Sometimes when you've been captured by an extraordinary work, you find yourself smiling unawares and unguardedly expressive. Your laughter starts out as bird-like chirps before turning into longer bits of song. Then the story turns, and as that joy gives way to tears, you become undone, a burbling baby grateful in the arms of some generous spirit.
Such is the journey — and the gift — of "Re-Memori," Nambi E. Kelley one-act that premiered Thursday in St. Paul's Penumbra Theatre. Her script, about a hairdresser named Memori Brooks whose work brings out her clients' beauty while also helping them heal, is lyrical and layered. Rhymes give way to subtle wordplay as the witty, heart-tugging action takes us into ancestral memories.
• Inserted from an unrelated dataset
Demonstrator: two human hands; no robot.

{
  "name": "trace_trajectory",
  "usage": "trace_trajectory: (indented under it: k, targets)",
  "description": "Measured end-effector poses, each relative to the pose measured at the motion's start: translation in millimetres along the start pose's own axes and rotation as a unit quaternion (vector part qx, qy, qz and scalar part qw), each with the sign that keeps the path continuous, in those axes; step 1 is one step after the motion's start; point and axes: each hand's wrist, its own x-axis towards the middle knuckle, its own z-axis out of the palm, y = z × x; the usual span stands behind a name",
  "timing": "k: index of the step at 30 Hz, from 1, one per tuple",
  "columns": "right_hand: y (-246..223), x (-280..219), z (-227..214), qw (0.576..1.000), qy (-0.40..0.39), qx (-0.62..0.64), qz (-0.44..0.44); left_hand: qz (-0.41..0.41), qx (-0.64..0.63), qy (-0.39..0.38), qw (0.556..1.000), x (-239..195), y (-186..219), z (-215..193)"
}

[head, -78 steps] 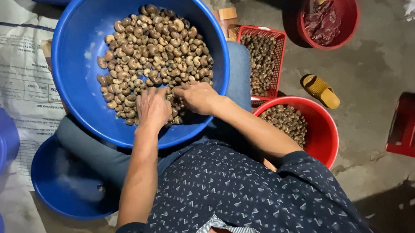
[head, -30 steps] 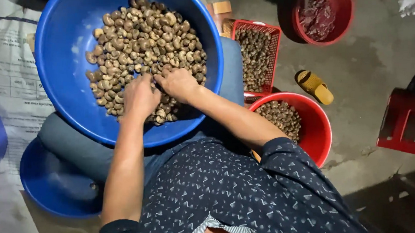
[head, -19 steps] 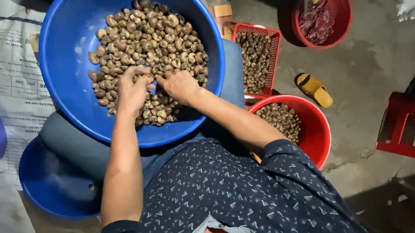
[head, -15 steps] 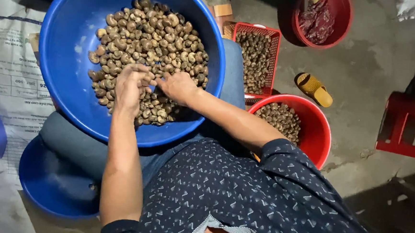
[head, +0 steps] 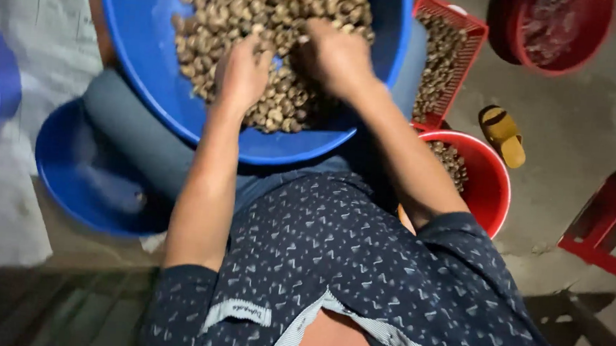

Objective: The person sits with a large blue basin of nuts on their lap and uses both hands to sort through them. They repeatedly scoop handfuls of nuts and transfer them into a red basket and a red bowl positioned on the floor to their right.

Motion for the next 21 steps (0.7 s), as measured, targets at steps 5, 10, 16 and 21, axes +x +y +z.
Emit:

The drama is getting a tour-de-force performance by Shá Cage, who plays all the characters. As the bold, sassy embodiment of joy and pain, Cage delivers a study in brilliance.
Pacing the stage, directly addressing the audience as potential clients, she carries us deep into her history, rife as it is with scars physical and psychic. Yet she is unbowed by what has happened. As Memori tells us, all of what has happened has happened. We've got to live.
In "Re-Memori," Brooks wakes up in her beauty shop chair shaken by yet another insistent dream. There's unresolved business in her family bloodline, and things that ancestors need her to know. One of her dream visitors is an enslaved teenager who has given birth to a baby after the man who legally owned her has died. Mr. Stroud did not mention the baby in his will. Is this child free?
Memori also flashes back to Memphis 1968 where an injured sanitation worker is pining for love and fair wages as the Rev. Martin Luther King Jr. is about to make his fateful visit to support his striking brethren.
And there's a present-day young man, a New York hipster adjusting his cap as he slings rhymes and spits game to court a young woman.
Kelley said that these characters are based on family history, which makes the piece even more impressive. "Re-Memori" is not overstuffed with extraneous details or burdened by the need to serve history. Instead, and as staged by Penumbra's new arts director Chris Berry, it's taut and powerful.